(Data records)
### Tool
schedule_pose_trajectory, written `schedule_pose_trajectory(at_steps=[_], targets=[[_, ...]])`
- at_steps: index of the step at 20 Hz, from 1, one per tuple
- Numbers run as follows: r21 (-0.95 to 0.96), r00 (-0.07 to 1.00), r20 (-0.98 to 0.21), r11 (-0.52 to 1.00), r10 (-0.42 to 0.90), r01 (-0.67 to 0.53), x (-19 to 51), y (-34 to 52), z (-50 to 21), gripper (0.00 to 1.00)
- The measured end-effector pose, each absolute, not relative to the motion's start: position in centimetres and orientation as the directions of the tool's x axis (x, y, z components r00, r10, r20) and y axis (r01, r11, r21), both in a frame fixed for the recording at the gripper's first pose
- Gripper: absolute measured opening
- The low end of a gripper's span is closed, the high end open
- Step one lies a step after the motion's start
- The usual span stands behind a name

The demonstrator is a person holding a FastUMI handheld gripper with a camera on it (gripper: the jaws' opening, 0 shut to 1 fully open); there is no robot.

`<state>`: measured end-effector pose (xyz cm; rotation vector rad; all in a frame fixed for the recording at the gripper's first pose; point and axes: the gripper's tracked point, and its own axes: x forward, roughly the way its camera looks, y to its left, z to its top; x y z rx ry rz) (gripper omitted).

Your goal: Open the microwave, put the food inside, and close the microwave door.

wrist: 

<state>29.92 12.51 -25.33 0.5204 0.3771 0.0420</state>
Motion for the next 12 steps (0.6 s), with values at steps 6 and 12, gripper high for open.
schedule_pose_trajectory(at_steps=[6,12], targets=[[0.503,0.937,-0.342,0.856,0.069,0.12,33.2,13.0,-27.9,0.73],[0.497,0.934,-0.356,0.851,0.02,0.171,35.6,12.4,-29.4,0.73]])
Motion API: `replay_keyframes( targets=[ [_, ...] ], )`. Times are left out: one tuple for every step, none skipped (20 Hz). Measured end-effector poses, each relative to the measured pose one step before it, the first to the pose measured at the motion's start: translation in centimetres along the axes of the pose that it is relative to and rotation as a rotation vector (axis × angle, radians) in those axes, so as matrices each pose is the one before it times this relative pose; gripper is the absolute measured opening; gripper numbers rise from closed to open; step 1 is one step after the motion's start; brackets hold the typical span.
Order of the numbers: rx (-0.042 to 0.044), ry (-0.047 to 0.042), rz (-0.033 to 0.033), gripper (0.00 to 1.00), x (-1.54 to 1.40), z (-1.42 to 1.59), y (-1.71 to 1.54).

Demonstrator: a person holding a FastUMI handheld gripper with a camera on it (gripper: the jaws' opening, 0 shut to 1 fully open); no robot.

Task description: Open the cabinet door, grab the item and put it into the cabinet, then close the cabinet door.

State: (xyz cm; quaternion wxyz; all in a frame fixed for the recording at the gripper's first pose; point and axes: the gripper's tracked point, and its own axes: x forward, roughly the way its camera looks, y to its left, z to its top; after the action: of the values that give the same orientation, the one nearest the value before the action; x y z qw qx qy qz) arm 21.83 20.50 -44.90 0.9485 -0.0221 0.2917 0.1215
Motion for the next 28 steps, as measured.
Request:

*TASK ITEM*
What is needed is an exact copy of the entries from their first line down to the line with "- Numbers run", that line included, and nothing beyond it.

*EXERCISE ANSWER*
### Tool
schedule_pose_trajectory, written `schedule_pose_trajectory(at_steps=[_], targets=[[_, ...]])`
- at_steps: index of the step at 20 Hz, from 1, one per tuple
- Numbers run as follows: r21 (-0.95 to 0.96), r00 (-0.07 to 1.00), r20 (-0.98 to 0.21), r11 (-0.52 to 1.00), r10 (-0.42 to 0.90), r01 (-0.67 to 0.53), x (-19 to 51), y (-34 to 52), z (-50 to 21), gripper (0.00 to 1.00)

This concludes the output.